I think body shape is hereditary and although it's not ok to say it I have inherited my father and grandmother's family chunky bones but alas not their height.. I e always had problem with fitted coats, I need a broad cut otherwise they don't fit my back. Wide shoes have always been a necessity.Many bracelets do not fit me, bangles in general I can't get over my big hands, I have to have a longer than average chain otherwise I get strangled/break it, and even rings are a problem. Earrings I'm pleased to report always do fit lol. I'm carrying too much weight ATM which I hope to shed, but exercise can be difficult because of the hip problem. But I have those fitting problems even when I'm not carrying too much weight. My son has inherited the bones and shape. Fortunately my daughter has inherited my mum's basic build which is much daintier, although she has developed muscles with sport and work.
So even when I'm it overweight I never really look slim
With a child I think the key is exercising, and not mentioning dieting as others have said. They are s growing so need sufficient nutritious food. Look at rolly poly babies when they start crawling and running around. There are growth charts in the royal college of paediatrics and child health website so you can see how things look against properly researched charts. But a problem will be getting her weight without making an issue if it, not sure how to do that but someone will have an idea. Interestingly using the usual way to estimate how tall a child will be based in parental height is wrong with my children, I'm average height for a woman, their father was short. They are both quite a bit taller than me, daughter is about her father's height, sin us not quite 6 foot but much taller than his father

Jinty44 Tue 16-Jul-19 21:57:23

Eating more than usual, miserable and very emotional - puberty is hitting girls earlier and earlier, at ten years old I'd be thinking she may well be starting puberty.

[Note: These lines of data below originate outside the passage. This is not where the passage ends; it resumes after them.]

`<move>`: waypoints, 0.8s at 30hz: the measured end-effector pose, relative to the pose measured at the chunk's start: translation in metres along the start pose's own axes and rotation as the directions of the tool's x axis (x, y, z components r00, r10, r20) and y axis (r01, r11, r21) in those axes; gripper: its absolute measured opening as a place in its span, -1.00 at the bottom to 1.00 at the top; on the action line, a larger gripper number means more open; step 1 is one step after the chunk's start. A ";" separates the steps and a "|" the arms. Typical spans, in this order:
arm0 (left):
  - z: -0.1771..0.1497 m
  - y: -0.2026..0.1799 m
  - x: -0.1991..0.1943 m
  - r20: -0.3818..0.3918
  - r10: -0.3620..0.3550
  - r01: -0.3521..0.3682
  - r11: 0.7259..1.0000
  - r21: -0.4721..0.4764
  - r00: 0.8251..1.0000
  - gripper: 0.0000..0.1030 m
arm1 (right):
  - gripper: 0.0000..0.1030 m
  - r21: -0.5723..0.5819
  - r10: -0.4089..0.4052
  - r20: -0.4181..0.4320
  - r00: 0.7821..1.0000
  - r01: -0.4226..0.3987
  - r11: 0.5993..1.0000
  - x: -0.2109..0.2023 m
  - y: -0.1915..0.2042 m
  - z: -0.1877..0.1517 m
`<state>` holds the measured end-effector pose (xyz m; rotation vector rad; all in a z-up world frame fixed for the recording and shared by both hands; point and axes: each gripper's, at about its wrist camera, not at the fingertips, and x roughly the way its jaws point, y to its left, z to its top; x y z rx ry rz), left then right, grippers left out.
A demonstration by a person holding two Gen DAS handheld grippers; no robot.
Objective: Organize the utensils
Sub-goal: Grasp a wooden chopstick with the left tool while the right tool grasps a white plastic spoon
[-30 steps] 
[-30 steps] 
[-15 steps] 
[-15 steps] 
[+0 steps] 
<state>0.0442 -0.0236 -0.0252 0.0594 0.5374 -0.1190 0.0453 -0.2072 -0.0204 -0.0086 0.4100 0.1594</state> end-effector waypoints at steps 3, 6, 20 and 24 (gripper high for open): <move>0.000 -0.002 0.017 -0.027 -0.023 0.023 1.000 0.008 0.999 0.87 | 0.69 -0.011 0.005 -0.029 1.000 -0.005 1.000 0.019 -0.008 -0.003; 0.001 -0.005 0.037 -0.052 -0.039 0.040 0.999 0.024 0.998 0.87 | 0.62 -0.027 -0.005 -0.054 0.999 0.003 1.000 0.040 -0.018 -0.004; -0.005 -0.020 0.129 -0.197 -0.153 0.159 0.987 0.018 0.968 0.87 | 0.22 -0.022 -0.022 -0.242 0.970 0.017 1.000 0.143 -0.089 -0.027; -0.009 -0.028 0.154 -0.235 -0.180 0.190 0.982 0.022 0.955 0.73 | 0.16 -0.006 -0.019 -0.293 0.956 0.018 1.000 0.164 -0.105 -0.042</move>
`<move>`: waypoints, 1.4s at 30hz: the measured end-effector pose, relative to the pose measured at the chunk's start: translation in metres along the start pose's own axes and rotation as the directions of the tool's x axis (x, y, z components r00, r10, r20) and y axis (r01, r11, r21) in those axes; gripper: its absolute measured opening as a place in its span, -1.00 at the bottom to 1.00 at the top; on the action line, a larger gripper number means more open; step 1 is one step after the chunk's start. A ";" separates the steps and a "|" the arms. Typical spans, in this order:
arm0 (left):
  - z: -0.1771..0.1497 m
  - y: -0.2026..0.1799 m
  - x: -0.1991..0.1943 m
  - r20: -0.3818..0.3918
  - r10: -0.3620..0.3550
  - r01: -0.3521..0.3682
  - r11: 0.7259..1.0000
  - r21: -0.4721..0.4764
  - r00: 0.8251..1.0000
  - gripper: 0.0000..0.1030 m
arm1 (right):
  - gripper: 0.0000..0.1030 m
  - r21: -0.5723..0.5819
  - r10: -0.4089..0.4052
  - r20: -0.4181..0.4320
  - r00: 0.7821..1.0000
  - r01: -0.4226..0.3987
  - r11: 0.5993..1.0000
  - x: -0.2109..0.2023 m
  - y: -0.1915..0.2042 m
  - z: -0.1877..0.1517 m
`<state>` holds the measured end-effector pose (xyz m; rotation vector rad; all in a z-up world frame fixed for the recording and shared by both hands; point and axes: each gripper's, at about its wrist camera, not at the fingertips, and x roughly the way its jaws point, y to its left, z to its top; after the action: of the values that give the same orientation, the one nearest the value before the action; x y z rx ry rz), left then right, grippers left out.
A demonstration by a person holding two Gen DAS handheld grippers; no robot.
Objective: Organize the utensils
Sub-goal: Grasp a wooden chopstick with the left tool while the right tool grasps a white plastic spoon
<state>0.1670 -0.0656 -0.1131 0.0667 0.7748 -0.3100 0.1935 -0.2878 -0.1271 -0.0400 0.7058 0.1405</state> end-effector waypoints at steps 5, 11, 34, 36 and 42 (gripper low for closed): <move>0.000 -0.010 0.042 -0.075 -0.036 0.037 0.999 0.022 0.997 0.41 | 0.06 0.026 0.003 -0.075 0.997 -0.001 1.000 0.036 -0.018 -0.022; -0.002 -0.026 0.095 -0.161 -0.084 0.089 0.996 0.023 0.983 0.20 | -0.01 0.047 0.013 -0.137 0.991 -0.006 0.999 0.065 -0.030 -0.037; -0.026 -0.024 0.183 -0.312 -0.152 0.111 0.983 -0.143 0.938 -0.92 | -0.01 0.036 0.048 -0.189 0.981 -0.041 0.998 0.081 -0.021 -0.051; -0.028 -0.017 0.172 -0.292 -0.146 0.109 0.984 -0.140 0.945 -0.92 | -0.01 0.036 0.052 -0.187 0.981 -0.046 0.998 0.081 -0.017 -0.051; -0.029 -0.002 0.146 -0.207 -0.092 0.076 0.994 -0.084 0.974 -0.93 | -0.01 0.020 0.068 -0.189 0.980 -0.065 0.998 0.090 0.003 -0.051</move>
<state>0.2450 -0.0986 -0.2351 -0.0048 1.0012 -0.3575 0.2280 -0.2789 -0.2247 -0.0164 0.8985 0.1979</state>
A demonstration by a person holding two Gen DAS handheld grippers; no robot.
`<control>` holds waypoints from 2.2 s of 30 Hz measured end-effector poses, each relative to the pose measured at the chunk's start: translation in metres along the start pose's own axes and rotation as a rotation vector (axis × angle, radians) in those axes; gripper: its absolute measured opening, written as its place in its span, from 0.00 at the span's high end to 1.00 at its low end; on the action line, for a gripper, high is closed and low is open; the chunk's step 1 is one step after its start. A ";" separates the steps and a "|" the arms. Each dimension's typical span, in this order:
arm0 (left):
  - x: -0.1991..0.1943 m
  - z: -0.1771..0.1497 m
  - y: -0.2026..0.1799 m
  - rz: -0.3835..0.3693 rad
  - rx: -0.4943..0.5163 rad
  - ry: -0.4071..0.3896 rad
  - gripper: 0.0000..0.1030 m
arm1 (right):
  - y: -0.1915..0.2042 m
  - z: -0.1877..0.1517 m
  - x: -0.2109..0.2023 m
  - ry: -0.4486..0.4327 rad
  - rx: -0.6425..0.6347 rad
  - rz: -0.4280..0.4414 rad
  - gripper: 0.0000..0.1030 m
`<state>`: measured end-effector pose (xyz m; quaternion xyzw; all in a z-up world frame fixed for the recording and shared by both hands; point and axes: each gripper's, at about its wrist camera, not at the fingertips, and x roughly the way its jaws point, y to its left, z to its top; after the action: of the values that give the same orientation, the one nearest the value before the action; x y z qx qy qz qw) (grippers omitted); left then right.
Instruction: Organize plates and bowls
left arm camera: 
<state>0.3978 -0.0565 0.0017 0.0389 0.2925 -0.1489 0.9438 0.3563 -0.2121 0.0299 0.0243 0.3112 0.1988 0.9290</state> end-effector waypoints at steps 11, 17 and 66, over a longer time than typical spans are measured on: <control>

Solonge Tue 16-Jul-19 23:26:29

BlueBelle...afraid grapes are loaded with sugar and a poor choice for snacking. Most fruit is full of fructose and little else, though citrus has vitamin C. Better choices for snacks are celery, carrots, cucumber, broccoli, tomatoes. Avoid foods labelled low fat, they are full of sugar. Eating yoghurts go for plain ones and add own berries.

Mcrc Wed 17-Jul-19 01:35:42

Gardening? ballet? riding bikes together. Swimming, soccer, gymnastics. Going to the library and then making dinner together.

Mcrc Wed 17-Jul-19 01:37:24

Try not to overthink it all. If you can help her just doing things, even housework! it keeps our minds and bodies busy.